As they noted in the film, a wormhole is basically a warping of space-time to create a sort of tunnel between one point and another. Once you're in, though, you can't control where you end up, with the only destination being wherever the wormhole spits you out at the other end. You'll end up at the same place every time, but you can't exit the wormhole without causing sever, if not complete damage to your vessel. The planets they were sent to explore were all located around Gargantua, and the wormhole spits them out at a specific point nearby. They can't use the wormhole to spit them out right near any of the planets, though, because the point it was open to near Gargantua is where it was pointed to, that's that.
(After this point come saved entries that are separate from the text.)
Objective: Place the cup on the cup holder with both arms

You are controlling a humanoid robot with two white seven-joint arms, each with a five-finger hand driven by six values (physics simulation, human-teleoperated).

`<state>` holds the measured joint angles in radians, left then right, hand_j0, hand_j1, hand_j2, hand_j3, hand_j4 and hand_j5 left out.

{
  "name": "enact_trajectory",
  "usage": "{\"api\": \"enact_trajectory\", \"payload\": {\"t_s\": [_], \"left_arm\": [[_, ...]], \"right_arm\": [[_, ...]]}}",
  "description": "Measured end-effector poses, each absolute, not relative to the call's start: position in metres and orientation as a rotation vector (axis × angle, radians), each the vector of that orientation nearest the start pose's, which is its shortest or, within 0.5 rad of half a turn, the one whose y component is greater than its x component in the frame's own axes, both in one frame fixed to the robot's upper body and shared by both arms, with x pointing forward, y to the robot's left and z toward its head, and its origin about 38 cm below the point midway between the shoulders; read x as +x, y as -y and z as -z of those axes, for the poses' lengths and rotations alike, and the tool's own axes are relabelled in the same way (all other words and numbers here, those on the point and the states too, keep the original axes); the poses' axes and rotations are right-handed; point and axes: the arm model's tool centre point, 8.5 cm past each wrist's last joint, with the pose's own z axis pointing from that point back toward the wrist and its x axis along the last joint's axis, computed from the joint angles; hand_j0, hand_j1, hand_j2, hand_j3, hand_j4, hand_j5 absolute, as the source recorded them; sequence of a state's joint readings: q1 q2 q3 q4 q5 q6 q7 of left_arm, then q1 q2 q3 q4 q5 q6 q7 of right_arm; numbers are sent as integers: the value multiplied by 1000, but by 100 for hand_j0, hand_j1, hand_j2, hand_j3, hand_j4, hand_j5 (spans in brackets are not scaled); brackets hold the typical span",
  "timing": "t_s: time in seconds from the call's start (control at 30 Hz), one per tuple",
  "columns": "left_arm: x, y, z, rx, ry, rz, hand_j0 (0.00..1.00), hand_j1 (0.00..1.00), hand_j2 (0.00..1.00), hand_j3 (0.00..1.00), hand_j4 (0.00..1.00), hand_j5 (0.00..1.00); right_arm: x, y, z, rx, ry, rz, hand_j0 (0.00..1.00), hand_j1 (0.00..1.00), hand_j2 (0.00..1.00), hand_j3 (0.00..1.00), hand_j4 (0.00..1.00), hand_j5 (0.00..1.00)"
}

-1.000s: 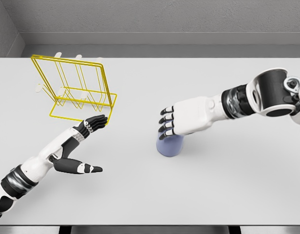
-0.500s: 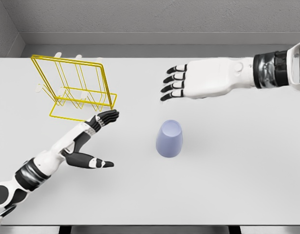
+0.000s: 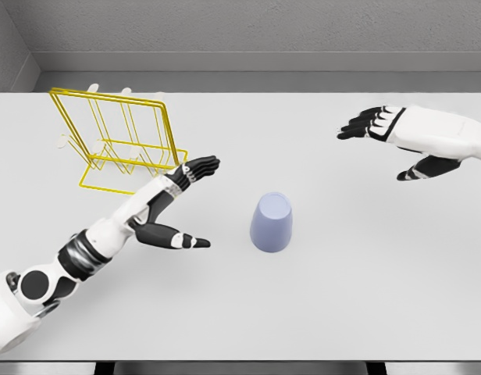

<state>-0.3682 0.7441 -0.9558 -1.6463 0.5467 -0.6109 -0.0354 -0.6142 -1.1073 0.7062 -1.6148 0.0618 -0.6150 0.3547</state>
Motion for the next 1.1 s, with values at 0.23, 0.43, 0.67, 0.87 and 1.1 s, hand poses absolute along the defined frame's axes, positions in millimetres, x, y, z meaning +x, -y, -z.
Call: {"api": "enact_trajectory", "payload": {"t_s": [0.23,0.43,0.67,0.87,1.1], "left_arm": [[354,-194,-130,-605,1784,793,100,100,100,100,100,100],[360,-180,-128,-655,1723,726,100,100,100,100,100,100],[366,-160,-122,-690,1680,704,100,100,100,100,100,100],[370,-150,-113,-692,1644,695,100,100,100,100,100,100],[375,-145,-107,-688,1618,685,100,100,100,100,100,100]], "right_arm": [[392,365,-315,-382,1792,-1724,100,100,100,100,100,100],[390,360,-307,-277,1869,-1606,100,100,100,100,100,100],[382,347,-285,-196,1912,-1543,100,100,100,100,100,100],[379,353,-304,-249,1988,-1495,100,100,100,100,100,100],[373,354,-287,-225,1985,-1446,100,100,100,100,100,100]]}}
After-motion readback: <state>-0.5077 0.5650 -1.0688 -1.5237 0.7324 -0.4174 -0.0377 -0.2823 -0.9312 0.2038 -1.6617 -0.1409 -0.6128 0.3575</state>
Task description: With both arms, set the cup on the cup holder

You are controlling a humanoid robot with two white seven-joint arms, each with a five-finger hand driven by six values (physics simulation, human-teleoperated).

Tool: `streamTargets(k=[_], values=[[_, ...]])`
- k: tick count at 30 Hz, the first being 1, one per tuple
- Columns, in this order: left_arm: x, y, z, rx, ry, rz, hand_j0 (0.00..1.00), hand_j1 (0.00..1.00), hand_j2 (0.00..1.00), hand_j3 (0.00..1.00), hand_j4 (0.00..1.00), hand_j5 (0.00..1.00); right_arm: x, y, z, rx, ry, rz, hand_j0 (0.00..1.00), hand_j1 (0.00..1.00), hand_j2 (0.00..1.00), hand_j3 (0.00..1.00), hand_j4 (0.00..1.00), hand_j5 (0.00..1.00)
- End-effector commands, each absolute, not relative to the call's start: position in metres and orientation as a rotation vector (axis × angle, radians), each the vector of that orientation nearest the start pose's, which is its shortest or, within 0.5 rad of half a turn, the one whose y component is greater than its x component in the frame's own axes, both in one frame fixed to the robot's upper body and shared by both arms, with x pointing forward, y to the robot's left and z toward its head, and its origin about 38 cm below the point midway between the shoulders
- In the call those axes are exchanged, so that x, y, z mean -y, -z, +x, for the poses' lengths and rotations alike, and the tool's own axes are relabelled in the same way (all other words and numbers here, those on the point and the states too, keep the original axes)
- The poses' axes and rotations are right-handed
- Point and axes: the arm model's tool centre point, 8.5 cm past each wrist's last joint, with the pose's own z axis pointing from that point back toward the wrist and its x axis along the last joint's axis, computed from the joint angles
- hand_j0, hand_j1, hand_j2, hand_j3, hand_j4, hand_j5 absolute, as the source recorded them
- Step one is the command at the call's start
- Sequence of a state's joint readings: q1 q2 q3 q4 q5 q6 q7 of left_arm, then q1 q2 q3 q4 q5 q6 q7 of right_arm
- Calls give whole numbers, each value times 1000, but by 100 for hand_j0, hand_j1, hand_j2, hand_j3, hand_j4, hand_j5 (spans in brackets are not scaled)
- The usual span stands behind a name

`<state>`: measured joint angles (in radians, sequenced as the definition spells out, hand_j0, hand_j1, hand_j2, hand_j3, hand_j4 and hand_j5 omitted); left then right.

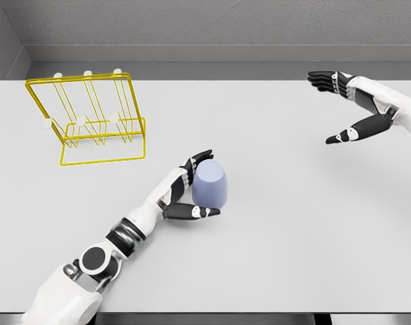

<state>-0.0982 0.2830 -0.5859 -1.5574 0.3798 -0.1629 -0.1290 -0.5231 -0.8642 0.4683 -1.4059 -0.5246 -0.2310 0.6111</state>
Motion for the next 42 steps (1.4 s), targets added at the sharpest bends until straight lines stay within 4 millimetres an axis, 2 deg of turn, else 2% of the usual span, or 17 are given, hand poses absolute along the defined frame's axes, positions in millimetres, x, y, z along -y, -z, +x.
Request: streamTargets(k=[1, 9, 13, 19, 23, 39, 42], values=[[-131, -55, 337, 1532, 512, -549, 100, 100, 100, 100, 100, 100, 363, -235, 437, 1574, -1089, 186, 100, 100, 100, 100, 100, 100], [-128, -55, 336, 1533, 507, -554, 96, 96, 96, 96, 96, 96, 364, -236, 438, 1576, -1087, 182, 100, 100, 100, 100, 100, 100], [-127, -55, 336, 1532, 507, -557, 90, 90, 90, 90, 90, 90, 366, -236, 438, 1574, -1082, 175, 100, 100, 100, 100, 100, 100], [-126, -52, 337, 1526, 498, -556, 76, 76, 76, 76, 76, 76, 371, -240, 443, 1578, -1071, 160, 100, 100, 100, 100, 100, 100], [-126, -53, 339, 1526, 503, -555, 74, 74, 74, 74, 74, 74, 375, -237, 444, 1572, -1058, 155, 100, 100, 100, 100, 100, 100], [-128, -56, 340, 1538, 498, -555, 73, 73, 73, 73, 73, 73, 359, -227, 449, 1568, -1083, 159, 100, 100, 100, 100, 100, 100], [-128, -60, 341, 1548, 497, -556, 73, 73, 73, 73, 73, 73, 361, -229, 450, 1568, -1079, 151, 100, 100, 100, 100, 100, 100]])
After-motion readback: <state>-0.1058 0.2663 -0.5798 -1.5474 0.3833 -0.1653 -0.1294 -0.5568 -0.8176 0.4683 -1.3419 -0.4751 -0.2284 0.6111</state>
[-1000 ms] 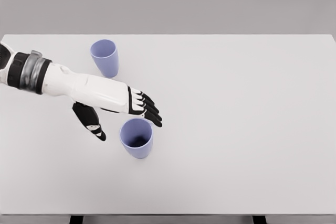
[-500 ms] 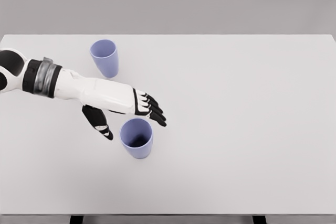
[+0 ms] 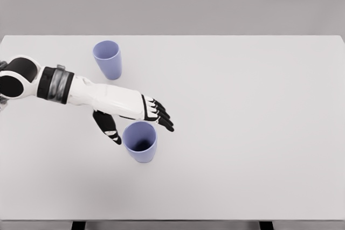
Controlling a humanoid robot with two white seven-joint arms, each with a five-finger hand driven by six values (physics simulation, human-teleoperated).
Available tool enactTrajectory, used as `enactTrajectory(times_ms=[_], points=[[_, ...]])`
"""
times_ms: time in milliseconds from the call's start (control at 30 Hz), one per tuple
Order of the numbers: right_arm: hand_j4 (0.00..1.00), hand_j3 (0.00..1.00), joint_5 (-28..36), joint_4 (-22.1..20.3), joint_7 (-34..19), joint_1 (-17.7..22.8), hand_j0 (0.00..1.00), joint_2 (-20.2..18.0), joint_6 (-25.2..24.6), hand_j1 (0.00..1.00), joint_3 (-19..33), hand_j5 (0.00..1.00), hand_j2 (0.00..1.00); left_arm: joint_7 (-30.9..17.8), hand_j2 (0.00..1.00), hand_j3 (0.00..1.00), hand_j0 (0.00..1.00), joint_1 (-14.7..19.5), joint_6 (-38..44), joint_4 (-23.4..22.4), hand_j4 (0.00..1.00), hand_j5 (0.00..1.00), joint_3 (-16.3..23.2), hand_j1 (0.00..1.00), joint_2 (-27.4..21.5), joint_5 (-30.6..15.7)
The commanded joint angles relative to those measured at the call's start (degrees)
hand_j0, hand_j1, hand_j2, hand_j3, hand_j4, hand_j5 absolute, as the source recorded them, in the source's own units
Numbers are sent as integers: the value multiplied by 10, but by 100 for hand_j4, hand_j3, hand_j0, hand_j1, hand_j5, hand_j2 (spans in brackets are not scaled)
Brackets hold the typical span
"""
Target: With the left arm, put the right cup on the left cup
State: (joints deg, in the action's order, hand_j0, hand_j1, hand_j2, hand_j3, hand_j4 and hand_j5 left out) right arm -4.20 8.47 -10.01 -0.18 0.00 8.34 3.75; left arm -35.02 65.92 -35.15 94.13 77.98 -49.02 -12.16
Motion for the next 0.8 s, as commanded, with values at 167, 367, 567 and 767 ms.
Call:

You get to the other end, and have to travel whatever distance you need to your designated planet.

They only go to three planets for the reasons noted in the comment on your question: they were the three that showed the most promise for being habitable for humans.

Answer 3

My assumption was that systems are defined by the central mass, a star, large planet, or black-hole.

Since Gargantua is a super-massive black-hole, it may have many other stars and planets captured into near and far orbits, and even extra-planar orbits (above or below the plane of Gargantua's planets). These far or off-plane systems would be much closer than typical interstellar distances (say, tens of astronomical units, like the distance to Pluto), but would require lots of fuel to visit individually.

So, the other planets and their systems could easily be other star systems that are very close to Gargantua, but much further or harder to reach than the 3 which lie close to it in a single plane of orbit.